* WHAT YOU NEED TO DO: When a line below contains the string "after", show that line.

BEGIN RECORD EXTRACTS

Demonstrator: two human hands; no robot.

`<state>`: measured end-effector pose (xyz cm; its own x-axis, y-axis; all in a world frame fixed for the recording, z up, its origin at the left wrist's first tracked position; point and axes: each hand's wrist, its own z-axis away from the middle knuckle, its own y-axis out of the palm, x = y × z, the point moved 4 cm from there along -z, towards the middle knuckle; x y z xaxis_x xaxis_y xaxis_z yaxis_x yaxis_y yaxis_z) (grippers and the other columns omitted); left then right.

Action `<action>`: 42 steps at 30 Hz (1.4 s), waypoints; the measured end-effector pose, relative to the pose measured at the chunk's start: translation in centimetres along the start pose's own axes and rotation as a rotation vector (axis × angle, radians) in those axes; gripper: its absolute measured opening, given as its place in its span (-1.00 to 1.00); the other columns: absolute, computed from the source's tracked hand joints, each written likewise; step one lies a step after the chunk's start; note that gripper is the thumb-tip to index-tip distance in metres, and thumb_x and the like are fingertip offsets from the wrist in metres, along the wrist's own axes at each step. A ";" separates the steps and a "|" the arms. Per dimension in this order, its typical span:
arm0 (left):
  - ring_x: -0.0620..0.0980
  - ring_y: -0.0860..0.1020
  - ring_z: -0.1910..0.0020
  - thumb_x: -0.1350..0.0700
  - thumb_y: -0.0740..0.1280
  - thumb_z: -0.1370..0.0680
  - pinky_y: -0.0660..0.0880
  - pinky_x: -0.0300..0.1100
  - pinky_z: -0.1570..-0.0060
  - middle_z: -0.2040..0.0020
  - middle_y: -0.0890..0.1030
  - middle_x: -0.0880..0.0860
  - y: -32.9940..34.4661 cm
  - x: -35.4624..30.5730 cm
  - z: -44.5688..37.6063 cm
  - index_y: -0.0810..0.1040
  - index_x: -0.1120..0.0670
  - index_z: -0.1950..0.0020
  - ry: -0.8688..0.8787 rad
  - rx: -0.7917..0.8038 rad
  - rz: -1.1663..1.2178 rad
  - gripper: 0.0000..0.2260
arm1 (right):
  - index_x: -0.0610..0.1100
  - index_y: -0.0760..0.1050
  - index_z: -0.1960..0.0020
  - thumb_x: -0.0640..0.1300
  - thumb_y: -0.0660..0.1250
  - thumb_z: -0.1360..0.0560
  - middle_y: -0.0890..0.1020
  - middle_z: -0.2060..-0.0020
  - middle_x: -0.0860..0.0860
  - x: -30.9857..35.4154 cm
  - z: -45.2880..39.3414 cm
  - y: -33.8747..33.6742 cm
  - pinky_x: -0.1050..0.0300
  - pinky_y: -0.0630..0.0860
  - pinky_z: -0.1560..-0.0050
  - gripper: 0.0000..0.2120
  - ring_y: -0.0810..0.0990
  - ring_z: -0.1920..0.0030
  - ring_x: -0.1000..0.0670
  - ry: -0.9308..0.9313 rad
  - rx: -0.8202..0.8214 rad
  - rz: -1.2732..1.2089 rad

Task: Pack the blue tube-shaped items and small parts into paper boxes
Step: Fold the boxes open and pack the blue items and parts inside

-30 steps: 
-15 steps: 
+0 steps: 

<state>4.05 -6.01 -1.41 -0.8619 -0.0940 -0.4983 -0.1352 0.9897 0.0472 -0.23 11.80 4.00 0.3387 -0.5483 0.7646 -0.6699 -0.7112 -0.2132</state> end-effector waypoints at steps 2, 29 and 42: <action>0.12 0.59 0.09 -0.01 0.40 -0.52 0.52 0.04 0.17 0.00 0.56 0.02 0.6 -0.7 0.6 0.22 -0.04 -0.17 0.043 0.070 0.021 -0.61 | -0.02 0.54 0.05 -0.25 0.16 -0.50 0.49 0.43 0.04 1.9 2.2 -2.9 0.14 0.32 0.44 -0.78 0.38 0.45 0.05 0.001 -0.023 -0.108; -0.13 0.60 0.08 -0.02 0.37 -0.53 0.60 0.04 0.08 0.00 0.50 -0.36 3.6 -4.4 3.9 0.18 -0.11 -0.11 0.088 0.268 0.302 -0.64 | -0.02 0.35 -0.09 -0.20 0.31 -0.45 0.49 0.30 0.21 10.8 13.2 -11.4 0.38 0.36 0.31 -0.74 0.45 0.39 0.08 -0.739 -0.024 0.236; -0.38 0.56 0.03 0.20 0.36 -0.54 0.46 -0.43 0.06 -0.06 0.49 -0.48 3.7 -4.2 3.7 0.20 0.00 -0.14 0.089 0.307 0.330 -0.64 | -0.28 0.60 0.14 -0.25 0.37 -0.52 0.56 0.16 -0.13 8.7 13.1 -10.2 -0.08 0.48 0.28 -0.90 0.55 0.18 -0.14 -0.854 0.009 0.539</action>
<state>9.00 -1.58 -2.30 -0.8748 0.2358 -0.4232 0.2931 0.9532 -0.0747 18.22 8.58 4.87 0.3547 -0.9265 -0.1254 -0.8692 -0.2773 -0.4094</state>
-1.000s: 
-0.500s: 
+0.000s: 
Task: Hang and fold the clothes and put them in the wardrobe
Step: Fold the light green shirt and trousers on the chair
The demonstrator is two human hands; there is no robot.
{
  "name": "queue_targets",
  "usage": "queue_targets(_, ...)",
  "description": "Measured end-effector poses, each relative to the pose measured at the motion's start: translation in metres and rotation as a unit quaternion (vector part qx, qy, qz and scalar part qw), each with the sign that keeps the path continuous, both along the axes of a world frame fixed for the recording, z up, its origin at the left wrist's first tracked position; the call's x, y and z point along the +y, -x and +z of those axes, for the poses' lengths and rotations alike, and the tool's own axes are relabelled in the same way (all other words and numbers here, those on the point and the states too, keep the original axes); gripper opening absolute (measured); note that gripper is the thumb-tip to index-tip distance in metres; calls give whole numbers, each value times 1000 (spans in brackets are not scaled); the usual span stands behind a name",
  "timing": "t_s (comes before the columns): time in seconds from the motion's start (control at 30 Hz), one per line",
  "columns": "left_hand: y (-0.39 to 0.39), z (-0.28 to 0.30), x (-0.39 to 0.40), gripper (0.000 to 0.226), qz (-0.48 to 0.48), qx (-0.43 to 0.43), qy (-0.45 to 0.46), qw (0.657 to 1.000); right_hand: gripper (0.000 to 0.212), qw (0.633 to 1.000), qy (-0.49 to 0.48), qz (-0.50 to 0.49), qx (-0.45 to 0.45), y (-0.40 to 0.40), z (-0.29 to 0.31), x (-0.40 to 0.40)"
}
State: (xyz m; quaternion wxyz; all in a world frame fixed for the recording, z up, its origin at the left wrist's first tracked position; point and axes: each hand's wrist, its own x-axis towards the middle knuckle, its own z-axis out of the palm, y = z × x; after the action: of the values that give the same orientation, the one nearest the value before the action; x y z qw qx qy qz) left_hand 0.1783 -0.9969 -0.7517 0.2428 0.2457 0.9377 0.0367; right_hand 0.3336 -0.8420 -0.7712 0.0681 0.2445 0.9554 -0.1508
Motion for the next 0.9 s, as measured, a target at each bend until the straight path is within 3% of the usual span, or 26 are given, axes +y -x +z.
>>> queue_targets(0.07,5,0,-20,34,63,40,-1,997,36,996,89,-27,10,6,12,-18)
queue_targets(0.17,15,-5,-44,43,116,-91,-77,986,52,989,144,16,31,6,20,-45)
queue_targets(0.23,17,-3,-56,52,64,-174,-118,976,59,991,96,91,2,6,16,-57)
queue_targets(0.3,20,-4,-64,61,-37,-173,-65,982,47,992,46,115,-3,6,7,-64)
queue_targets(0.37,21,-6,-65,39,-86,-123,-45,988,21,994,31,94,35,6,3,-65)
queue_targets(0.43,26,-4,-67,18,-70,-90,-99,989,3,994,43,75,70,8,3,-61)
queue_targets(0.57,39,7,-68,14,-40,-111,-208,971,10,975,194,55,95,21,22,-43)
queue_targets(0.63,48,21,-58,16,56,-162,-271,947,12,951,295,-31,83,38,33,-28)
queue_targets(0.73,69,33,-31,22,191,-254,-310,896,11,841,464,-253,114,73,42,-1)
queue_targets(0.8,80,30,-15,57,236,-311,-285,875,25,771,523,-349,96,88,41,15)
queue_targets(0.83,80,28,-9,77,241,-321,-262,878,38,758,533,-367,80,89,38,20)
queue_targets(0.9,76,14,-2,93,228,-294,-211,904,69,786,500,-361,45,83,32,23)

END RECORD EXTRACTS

* SOLUTION BELOW:
Action `<action>`: 42 steps at 30 Hz (1.4 s), waypoints; the measured end-effector pose, relative to the pose measured at the chunk's start: translation in centimetres along the start pose's own axes and rotation as a rotation vector (axis × angle, radians) in those axes; gripper: its absolute measured opening, given as its place in its span (-1.00 to 1.00); the other columns: absolute, computed from the source's tracked hand joints, each written likewise; step one lies a step after the chunk's start; note that gripper is the thumb-tip to index-tip distance in metres, and thumb_x and the like are fingertip offsets from the wrist in metres, along the wrist's own axes at each step. A ";" separates the steps and a "|" the arms. Per dimension in this order, its typical span:
State: (xyz m; quaternion wxyz; all in a world frame fixed for the recording, z up, its origin at the left wrist's first tracked position; point and axes: each hand's wrist, its own x-axis towards the middle knuckle, its own z-axis out of the palm, y = z × x; after the action: of the values that give the same orientation, the one nearest the value before the action; x y z qw qx qy qz) left_hand 0.1783 -0.9969 -0.7517 0.2428 0.2457 0.9377 0.0367; right_hand 0.3336 -0.8420 -0.7712 0.0681 0.2445 0.9554 -0.1508

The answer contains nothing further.